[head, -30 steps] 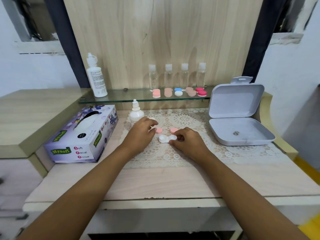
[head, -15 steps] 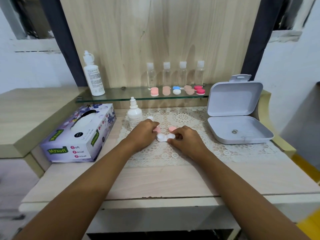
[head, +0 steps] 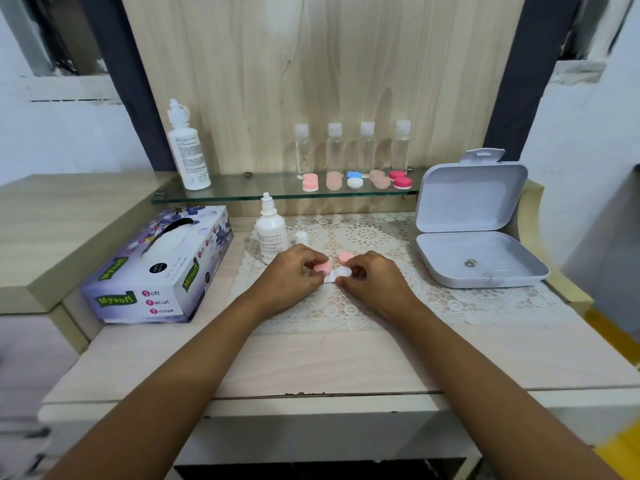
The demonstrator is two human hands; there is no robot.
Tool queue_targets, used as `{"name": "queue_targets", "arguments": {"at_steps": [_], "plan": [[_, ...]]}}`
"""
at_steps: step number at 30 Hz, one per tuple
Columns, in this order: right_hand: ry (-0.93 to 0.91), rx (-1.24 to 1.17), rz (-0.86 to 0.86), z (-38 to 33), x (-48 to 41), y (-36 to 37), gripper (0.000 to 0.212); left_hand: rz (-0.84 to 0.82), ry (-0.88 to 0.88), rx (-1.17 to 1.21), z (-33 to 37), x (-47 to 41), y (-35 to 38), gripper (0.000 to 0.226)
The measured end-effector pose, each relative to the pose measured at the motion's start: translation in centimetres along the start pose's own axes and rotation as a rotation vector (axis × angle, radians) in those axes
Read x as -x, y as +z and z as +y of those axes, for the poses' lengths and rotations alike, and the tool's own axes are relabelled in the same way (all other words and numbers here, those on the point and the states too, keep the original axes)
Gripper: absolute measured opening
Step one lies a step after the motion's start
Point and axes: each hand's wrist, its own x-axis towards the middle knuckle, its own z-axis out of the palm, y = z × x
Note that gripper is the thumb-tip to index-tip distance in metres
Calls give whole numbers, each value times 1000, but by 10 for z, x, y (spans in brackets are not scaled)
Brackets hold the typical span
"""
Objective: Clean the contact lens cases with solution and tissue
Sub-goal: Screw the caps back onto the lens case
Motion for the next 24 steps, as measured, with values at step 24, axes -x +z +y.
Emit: {"name": "queue_targets", "arguments": {"at_steps": [24], "plan": [[-6,8,-2,0,0,0,37,-17,-37,71,-4,6,6,39]]}}
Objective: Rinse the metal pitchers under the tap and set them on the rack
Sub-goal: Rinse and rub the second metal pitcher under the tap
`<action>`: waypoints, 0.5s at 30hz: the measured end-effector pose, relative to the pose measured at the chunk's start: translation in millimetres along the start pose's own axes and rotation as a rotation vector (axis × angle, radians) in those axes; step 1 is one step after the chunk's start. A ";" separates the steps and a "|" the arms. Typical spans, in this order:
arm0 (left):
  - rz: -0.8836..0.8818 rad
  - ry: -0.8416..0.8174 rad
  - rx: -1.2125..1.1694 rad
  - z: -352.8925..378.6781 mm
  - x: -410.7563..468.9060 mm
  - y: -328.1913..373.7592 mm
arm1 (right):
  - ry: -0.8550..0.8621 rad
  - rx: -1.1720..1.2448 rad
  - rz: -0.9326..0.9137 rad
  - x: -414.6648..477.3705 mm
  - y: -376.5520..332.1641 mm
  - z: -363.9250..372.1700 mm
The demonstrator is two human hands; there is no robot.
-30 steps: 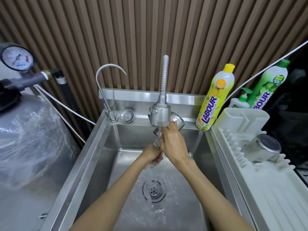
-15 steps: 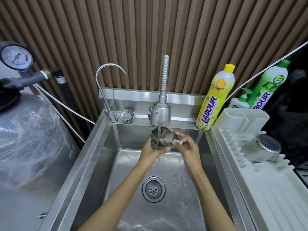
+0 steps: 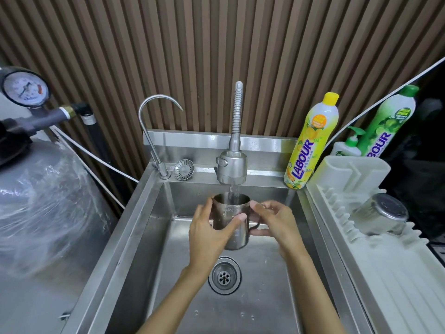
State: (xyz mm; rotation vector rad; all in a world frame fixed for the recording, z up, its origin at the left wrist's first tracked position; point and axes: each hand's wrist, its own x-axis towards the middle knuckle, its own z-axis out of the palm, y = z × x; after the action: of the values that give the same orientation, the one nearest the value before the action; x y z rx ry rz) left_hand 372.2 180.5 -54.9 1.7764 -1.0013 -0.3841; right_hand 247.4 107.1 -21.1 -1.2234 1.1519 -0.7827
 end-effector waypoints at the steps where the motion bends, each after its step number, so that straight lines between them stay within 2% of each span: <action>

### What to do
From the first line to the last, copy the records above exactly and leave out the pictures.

### Result
[head, -30 steps] 
[head, -15 steps] 
[head, +0 steps] 
The demonstrator is two human hands; there is no robot.
Tool queue_targets, used as `{"name": "queue_targets", "arguments": {"at_steps": [_], "plan": [[_, ...]]}}`
"""
at_steps: step number at 30 Hz, one per tuple
Columns, in this order: right_hand: ry (-0.93 to 0.91), rx (-1.24 to 1.17), rz (-0.86 to 0.86), z (-38 to 33), x (-48 to 41), y (-36 to 37), gripper (0.000 to 0.212); left_hand: rz (-0.84 to 0.82), ry (-0.88 to 0.88), rx (-1.17 to 1.21), z (-33 to 37), x (-47 to 41), y (-35 to 38), gripper (0.000 to 0.226)
The measured end-effector pose, each relative to the pose measured at the motion's start: translation in centimetres along the start pose's own axes and rotation as a rotation vector (axis × angle, radians) in those axes
Read x as -x, y as +z and z as +y of those axes, for the poses' lengths and rotations alike, and the tool's own axes are relabelled in the same way (all other words and numbers here, those on the point and the states too, keep the original axes)
Gripper: absolute measured opening
Step one lies a step after the motion's start
Point and axes: each hand's wrist, its own x-axis towards the middle knuckle, its own z-axis out of the palm, y = z × x
Note that gripper is the thumb-tip to index-tip distance in metres
Calls give whole numbers, each value times 1000, but by 10 for z, x, y (spans in brackets are not scaled)
Brackets hold the typical span
"""
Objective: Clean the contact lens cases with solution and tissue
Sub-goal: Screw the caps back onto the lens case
Motion for the next 24 steps, as measured, with values at step 24, axes -x +z +y.
Emit: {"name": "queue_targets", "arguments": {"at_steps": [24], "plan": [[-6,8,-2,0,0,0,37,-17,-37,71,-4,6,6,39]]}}
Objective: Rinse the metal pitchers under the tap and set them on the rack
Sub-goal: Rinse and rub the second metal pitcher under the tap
`<action>`: waypoints, 0.5s at 30hz: the measured end-effector pose, relative to the pose measured at the chunk's start: translation in millimetres along the start pose's own axes and rotation as a rotation vector (axis × angle, radians) in those axes; step 1 is one step after the chunk's start. A ";" separates the steps and a "|" the arms. Typical spans, in this order:
arm0 (left):
  - rz: -0.8836..0.8818 rad
  - ry: -0.8416..0.8174 rad
  - rx: -1.2125..1.1694 rad
  - z: -352.8925..378.6781 mm
  - x: -410.7563..468.9060 mm
  - y: -328.1913..373.7592 mm
arm1 (right):
  - ry: -0.8550..0.8621 rad
  - rx: -1.1720..1.2448 rad
  - rz: -0.9326..0.9137 rad
  - x: -414.6648..477.3705 mm
  - y: -376.5520..332.1641 mm
  - z: -363.9250..372.1700 mm
The demonstrator is two human hands; there is no robot.
-30 steps: 
-15 steps: 
+0 steps: 
State: (xyz mm; rotation vector rad; all in a world frame fixed for the recording, z up, its origin at the left wrist's first tracked position; point and axes: each hand's wrist, its own x-axis towards the middle knuckle, its own z-axis out of the palm, y = z × x; after the action: of the values that give the same orientation, the one nearest the value before the action; x y z rx ry rz) left_hand 372.2 180.5 -54.9 1.7764 -1.0013 -0.3841; right_hand 247.4 107.1 -21.1 -1.2234 1.1519 -0.7827
 end-effector waypoints at the steps where the motion bends, each after its step number, so that straight lines between them stay within 2% of each span: <action>

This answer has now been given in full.